Mr. Lockhart. That goes back into the history well before I
arrived. If you look at some of the indicators, the agency was
incredibly underfunded 6 years ago. It may have been under-
skilled as well. It was hard to build up the culture and the
money to really to be a first class regulator. As you all know,
Fannie Mae was an extremely strong agency. The corporation had
very strong lobbying activities and other things that I think--
and again I wasn't there but I have heard--really made it very
hard for OFHEO to do the job it should have been doing. The law
needs to be strengthened too.
Mr. Hensarling. Though I had other questions, my time has
expired. I am not a subcommittee chairman, so I can't go on.
Chairman Baker. Point well taken.
Mr. Royce.
Mr. Royce. Thank you, Mr. Chairman.
Mr. Lockhart, in the President's Fiscal Year 2007 budget,
the Administration calls for the creation of, in its words, a
GSE regulator with new and explicit authorities currently not
possessed by the agency. You have been nominated in this case
to lead, which is OFHEO. And the budget outlines the systemic
risks to the financial system posed by, as it explains, the
GSEs' large holdings of mortgage-backed securities. In order to
mitigate these risks, the President has called for Congress to
instruct, ``a new GSE regulator that asset portfolios are a
significant source of systemic risk and should be limited by
the GSE regulator accordingly.''
In the Administration view, ``mitigating systemic risk
requires taking action before a crisis occurs.'' And that a
regulator, in their words, limited to consideration of safety
and soundness and risk may not fully consider potential
consequences to others in the mortgage markets and the larger
economy, which is along the lines of some of the issues you
raised with regard to systemic risk and operational risk and
not having the power to the receivership authority and so
forth.
But clearly from what the Administration says, it believes
that Congress should grant the new regulator statutory
authority to address both safety and soundness and systemic
risk. Now in Congress, the House has passed legislation that
deals with part of this. We deal with the safety and soundless
regulation, in my view, whereas, the Senate Banking Committee
has passed legislation that would allow the new regulator to
address systemic risk by giving clear and unambiguous guidance
to the new regulator about the size and composition of the GSE
portfolios along the lines that our Fed regulators have talked
about. So in essence, the Senate bill would anchor the GSE
portfolios to their public mission.
As the acting Director and likely future Director of OFHEO,
I would like to know if you prefer the House legislation or if
you agree with the Administration and prefer the Senate Banking
Committee legislation. That is what is on my mind.
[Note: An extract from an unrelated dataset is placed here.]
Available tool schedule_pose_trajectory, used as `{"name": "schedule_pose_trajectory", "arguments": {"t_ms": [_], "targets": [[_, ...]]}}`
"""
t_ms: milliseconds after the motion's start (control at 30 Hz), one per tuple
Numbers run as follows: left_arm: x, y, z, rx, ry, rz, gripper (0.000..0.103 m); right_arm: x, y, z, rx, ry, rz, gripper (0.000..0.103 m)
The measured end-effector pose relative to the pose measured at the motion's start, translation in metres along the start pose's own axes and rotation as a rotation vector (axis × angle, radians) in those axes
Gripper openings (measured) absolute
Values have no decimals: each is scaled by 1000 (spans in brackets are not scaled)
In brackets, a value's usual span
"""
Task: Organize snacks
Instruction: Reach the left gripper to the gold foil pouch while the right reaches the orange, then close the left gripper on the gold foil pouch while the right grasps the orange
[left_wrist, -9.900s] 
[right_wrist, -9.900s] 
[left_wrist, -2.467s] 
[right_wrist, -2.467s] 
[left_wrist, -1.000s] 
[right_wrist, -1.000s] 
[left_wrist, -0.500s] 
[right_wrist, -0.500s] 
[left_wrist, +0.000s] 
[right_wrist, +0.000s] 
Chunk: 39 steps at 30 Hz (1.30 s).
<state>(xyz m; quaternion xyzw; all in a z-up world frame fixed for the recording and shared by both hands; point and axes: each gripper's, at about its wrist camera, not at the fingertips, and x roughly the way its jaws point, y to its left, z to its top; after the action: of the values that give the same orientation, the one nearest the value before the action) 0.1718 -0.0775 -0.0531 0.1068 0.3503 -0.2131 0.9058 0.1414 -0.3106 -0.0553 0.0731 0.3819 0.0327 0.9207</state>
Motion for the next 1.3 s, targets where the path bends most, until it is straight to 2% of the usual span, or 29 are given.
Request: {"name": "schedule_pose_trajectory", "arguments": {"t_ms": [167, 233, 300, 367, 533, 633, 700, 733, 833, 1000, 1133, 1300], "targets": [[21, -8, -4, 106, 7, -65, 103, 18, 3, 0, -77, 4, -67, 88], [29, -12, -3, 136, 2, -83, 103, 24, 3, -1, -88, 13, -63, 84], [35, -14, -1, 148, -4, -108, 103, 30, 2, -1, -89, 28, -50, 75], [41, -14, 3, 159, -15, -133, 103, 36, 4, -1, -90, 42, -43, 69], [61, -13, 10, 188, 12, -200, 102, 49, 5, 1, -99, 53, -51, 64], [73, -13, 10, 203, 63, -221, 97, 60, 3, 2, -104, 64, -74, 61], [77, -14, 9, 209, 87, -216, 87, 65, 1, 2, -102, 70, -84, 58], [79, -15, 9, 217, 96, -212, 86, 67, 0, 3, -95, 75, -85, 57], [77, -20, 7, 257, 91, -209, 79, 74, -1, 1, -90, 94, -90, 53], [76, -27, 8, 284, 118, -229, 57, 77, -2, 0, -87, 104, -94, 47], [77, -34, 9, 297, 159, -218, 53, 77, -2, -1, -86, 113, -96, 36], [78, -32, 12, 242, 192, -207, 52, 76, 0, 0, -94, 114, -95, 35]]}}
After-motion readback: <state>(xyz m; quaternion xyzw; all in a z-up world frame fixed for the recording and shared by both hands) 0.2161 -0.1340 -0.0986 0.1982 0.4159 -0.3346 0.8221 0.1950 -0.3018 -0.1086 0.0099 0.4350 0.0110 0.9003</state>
Mr. Lockhart. First of all, I agree with this committee,
and the Senate committee, and former Chairman Greenspan, that
there is very significant systemic risk, and it is not just the
assets. It is the liabilities, it is the borrowing, and it is
the derivatives that tie it all together, and between those
three things, there is a giant exposure to the world economy,
and if things went wrong, there could be a very large impact.
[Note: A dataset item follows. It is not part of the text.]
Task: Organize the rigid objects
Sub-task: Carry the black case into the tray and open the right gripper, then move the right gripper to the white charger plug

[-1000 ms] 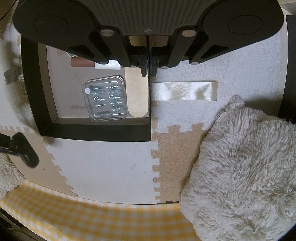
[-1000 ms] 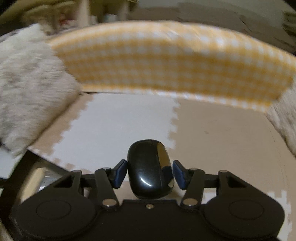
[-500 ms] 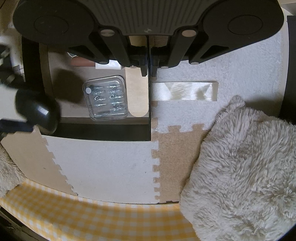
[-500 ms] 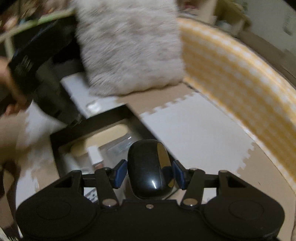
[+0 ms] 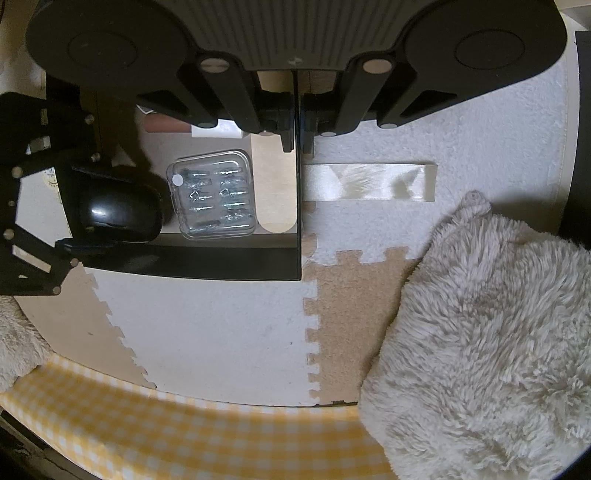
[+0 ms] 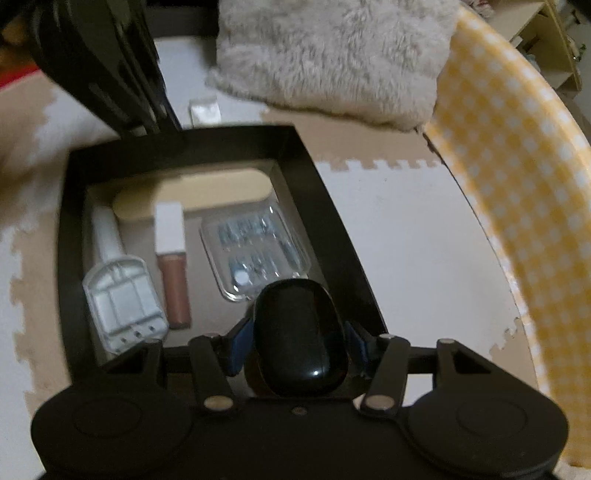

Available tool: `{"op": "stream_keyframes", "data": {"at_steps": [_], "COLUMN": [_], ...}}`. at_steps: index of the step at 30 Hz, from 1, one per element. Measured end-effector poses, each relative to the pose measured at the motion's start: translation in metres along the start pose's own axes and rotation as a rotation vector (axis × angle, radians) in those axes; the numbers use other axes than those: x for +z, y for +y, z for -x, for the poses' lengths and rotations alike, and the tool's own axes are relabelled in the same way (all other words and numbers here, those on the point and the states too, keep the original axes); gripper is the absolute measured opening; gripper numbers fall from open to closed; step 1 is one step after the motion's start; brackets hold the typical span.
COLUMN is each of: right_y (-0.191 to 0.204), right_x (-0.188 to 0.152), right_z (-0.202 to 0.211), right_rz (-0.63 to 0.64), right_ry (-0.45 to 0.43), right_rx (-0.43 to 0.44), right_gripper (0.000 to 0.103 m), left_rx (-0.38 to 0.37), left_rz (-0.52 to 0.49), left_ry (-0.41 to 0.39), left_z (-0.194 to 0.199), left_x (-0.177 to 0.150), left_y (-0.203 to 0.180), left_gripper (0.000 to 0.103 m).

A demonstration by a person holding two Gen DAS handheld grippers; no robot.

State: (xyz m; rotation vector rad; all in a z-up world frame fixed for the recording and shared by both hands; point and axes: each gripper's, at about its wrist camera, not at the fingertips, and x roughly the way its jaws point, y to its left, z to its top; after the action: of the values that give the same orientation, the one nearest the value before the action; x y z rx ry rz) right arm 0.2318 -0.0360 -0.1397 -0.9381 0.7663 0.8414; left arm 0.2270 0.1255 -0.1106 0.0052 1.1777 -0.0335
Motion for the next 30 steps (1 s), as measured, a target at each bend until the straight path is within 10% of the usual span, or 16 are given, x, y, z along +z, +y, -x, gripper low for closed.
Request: {"op": "stream_keyframes", "data": {"at_steps": [30], "right_y": [0.006], "right_x": [-0.024], "right_z": [0.079], "right_rz": [-0.276], "right_ry": [-0.147], "right_rx": [0.000], "right_gripper": [0.071], "left_rx": [-0.001], "left_rz": [-0.001], "left_ry": [-0.001], "left_z": [0.000], "left_x": [0.000], "left_y": [0.000], "left_gripper": [0.002]}}
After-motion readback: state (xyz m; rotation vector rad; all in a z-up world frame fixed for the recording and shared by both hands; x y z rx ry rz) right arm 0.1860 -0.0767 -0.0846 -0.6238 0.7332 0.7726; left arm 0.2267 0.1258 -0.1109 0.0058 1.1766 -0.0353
Systemic risk has to be addressed. I believe that the
regulator must address it, and I believe that it would be
helpful to give some guidance on that, that we need to address
the systemic risk and, as I say, also operational risk in a
more broad based way than we have in the past.
Mr. Royce. I thank you, and I yield back.
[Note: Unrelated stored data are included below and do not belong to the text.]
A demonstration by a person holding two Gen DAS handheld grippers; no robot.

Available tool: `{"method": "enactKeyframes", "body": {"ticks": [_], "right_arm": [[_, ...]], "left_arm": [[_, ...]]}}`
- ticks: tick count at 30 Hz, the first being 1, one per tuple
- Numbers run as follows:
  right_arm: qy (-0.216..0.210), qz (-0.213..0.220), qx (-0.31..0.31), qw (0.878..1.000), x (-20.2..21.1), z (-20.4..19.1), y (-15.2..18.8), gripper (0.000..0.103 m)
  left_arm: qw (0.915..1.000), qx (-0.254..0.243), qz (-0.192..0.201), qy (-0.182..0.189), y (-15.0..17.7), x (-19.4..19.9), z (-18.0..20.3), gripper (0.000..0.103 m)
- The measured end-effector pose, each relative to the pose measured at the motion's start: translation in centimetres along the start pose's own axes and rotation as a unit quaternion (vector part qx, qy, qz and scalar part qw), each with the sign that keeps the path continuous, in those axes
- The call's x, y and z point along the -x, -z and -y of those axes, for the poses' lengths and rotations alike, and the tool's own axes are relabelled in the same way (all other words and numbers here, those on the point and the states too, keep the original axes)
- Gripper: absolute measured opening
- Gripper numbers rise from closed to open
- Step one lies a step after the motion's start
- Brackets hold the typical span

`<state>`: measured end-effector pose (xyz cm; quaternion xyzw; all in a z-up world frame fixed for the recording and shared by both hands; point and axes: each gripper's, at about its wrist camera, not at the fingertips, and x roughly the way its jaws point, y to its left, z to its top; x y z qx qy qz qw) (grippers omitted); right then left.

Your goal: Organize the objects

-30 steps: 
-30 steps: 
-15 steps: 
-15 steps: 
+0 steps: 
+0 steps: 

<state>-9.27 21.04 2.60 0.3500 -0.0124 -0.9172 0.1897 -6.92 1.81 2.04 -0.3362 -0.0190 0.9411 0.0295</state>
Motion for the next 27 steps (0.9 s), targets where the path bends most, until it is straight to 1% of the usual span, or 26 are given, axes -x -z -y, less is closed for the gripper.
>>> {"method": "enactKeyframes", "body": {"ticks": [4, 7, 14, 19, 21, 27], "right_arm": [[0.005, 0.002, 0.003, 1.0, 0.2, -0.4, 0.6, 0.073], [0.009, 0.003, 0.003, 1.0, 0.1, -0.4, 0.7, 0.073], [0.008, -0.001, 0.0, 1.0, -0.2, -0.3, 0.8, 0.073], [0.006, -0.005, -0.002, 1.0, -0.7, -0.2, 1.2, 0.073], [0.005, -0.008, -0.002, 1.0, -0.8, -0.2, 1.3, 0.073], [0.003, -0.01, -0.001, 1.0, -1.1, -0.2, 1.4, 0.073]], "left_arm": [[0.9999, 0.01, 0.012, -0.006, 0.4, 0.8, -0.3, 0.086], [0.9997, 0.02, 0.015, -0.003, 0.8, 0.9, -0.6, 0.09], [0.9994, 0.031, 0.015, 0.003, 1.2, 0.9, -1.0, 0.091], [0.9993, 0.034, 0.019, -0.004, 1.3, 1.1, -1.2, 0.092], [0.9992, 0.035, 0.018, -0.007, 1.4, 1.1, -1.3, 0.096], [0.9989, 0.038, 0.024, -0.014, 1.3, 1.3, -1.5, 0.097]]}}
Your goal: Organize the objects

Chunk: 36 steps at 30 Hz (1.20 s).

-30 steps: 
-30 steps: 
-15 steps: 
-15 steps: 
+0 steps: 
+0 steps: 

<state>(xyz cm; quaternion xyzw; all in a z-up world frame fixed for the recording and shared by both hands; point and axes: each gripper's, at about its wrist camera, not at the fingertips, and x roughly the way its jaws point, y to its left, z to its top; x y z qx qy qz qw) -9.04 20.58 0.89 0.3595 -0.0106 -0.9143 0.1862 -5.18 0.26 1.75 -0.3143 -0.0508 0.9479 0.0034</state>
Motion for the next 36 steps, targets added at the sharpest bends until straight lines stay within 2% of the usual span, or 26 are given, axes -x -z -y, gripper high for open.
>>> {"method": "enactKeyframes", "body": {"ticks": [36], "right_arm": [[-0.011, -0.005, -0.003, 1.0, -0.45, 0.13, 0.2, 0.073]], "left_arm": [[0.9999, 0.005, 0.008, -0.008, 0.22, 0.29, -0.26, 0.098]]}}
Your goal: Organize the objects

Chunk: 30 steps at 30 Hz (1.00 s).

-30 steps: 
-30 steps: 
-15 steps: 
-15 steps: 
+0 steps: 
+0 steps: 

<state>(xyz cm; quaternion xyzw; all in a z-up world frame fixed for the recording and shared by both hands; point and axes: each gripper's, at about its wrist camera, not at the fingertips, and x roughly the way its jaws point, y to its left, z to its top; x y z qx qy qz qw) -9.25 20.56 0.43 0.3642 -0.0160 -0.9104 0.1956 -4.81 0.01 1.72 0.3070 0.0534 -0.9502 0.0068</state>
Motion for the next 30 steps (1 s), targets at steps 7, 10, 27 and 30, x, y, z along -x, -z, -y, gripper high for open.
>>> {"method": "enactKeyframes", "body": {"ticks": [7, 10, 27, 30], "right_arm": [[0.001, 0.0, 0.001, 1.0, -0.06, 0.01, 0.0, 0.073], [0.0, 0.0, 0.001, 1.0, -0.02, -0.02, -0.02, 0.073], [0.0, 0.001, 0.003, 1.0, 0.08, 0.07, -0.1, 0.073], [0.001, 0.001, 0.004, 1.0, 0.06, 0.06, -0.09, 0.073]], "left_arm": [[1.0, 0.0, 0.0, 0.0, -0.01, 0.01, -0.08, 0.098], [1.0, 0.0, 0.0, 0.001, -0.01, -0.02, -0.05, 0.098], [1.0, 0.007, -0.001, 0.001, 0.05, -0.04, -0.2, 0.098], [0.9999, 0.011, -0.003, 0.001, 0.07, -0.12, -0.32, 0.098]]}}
Chairman Baker. The gentleman yields back. Mr. Davis. I am
sorry. Mrs. Kelly.
Mrs. Kelly. Thank you, Mr. Chairman.
Mr. Lockhart, the Subcommittee on Oversight held a hearing
last year in which it was revealed that Fannie Mae had
deliberately withheld information from the United States
Government about fraudulent mortgages.
I quoted the Inspector General of HUD here. He said Fannie
Mae did not pass information on First Beneficial's
transgressions to others, allowing First Beneficial to issue
more than $7.5 million in fraudulent loans ensured by
taxpayers.
In response to that hearing, I have worked with a number of
my colleagues to include in H.R. 1461 legislative language
requiring Fannie Mae to report fraudulent transactions to a
third party--by a third party rather--to OFHEO's successor
agency, which is the Federal Housing Finance Agency. I
understand that your agency has now taken regulatory steps to
accomplish that goal and is working with FinCEN so Federal
housing enterprises will no longer occupy a unique position,
not being accessible to the Federal agencies that are fighting
money laundering or terrorist finance, and I wonder if you will
please explain to the committee your thoughts on what happened
in the First Beneficial case, how it ties in to the corruption
that was shown in the Rudman report and what your agency is
doing to ensure that every one of the people involved in this
case who failed to act as good corporate citizens, in the words
of the HUD Inspector General, are not allowed to work at a
regulated enterprise.
Mr. Lockhart. The First Beneficial case was extremely
unfortunate and I think it does show some of the arrogance of
Fannie Mae and as this was done, I think, out of the Atlanta
office, it was further down the organization. We obviously got
involved. We worked with the company and the company, I
believe, paid us a $7 million fine. The person who was the lead
on this was reprimanded. But as you pointed out, and I think
more importantly going forward, we will now be reporting
mortgage fraud to FinCEN and we are continuing to work with
other government agencies to try to prevent things like this
from happening in the future.
Mrs. Kelly. I appreciate that, but I want to go back to the
idea that someone who has essentially committed fraud in a
government agency is then allowed to go on and work at another
government agency that is a regulated agency. Is there any kind
of step being put in place to prevent people from moving from
job to job?
Mr. Lockhart. At this point, I am not really sure of the
details of that. I thought this individual was actually working
at Fannie Mae. But I can tell you that, in some cases, we can,
and have, exercised debarment, which is effectively what you
are talking about in the Fannie Mae case, and Frank Raines and
CFO Howard had been debarred as part of our agreement and, yes,
we can do that if these situations reach that proportion.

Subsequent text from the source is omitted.